Co-liberative Computing


Reading and Critical Review on Data Colonialism and Data Cleaning

For this assignment, please read the following book chapters and articles:
1. Data Feminism, Catherine D'Ignazio and Lauren F. Klein (ch. 5-6)
2. Data Colonialism: Rethinking Big Data's Relation to the Contemporary Subject, Nick Couldry and Ulises A. Mejias, Television & New Media, 2019
3. The TESCREAL Bundle: Eugenics and the Promise of Utopia Through Artificial General Intelligence, Timnit Gebru and Émile P. Torres, First Monday, 2024
4. Datasheets for datasets, Timnit Gebru et al., Communications of the ACM, 2021
5. Documenting Data Production Processes: A Participatory Approach for Data Work, Milagros Miceli et al., 2022
After completing these readings, you are required to write a critical response addressing the following questions.

Based on papers [2-3], answer the following questions:
1. How do "Terms of Service" agreements shape power and consent in digital life, reproducing colonial patterns of control and making large-scale data collection seem natural or inevitable?
2. What does TESCREAL stand for, and how do its ideas reflect power, privilege, and inequality, and based on the authors' critique, what kinds of AI research should we focus on instead?
3. Do you see any overlap between data colonialism and the TESCREAL vision of AI, particularly in how both rely on ideas of progress and control that justify new forms of digital extraction and domination?
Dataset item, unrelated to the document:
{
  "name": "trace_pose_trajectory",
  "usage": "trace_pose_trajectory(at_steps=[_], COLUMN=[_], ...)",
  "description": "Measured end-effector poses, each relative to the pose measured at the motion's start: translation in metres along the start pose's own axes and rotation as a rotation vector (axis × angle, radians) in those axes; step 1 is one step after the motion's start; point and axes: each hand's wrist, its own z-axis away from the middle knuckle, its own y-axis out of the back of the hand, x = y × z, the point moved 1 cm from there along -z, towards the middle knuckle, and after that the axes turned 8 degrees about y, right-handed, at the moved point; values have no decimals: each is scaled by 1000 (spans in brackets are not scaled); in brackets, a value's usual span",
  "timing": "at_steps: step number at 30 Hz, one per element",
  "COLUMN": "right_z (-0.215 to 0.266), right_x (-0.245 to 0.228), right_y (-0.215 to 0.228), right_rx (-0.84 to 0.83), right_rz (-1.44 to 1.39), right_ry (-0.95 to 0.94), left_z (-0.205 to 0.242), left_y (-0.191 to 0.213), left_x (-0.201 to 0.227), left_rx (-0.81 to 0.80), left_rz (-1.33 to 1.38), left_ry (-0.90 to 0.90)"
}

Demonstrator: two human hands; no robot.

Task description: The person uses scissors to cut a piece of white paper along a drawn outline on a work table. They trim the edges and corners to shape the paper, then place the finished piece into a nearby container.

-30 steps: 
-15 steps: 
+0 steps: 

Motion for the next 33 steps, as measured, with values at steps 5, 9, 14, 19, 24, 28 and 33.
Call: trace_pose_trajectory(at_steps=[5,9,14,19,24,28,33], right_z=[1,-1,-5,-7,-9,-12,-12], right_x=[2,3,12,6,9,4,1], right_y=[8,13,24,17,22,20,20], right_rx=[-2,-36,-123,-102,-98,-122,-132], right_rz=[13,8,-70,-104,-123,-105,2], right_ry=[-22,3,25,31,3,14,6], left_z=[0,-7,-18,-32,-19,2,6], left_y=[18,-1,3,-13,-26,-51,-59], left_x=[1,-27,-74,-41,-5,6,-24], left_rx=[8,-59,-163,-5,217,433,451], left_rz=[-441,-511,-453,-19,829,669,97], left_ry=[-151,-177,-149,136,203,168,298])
Based on papers [4-5], answer the following questions:
1. How do these two papers each approach the goals of transparency, accountability, and ethical data documentation? Discuss the similarities and differences among these frameworks in terms of their methodology, level of detail, and degree of community involvement.
2. Choose one public dataset (e.g., LAION-5B, ImageNet, Twitter Sentiment140, YouTube Faces, etc.), and based on papers [4-5], reconstruct the dataset's pipeline, focusing on the following questions:
General Overview
   - Dataset name, creators, institutions, date of release
   - Intended vs. actual use cases
   - Languages, domains, or communities represented
Data Collection
   - Where did the raw data come from (platform, source, region, etc.)?
   - How was it collected (manual, automated, scraped, crowdsourced)?
   - Who decided what to include or exclude?
Annotation and Labeling
   - Who did the annotation (crowdworkers, experts, researchers)?
   - What were their working conditions (pay, guidelines, pressure)?
   - Were they given context or discretion? How was disagreement handled?
Cleaning and Validation
   - What data was removed or modified, and why?
   - Who made these decisions?
   - Were errors, noise, or bias documented?
Storage, Access, and Circulation
   - Where is the data stored?
   - Who has access and under what conditions?
   - Are there usage restrictions or licenses?
Epistemic and Ethical Reflection
   - Whose labor and knowledge are embedded in the dataset?
   - Whose perspectives are missing or erased?
   - What risks or harms could result from its use?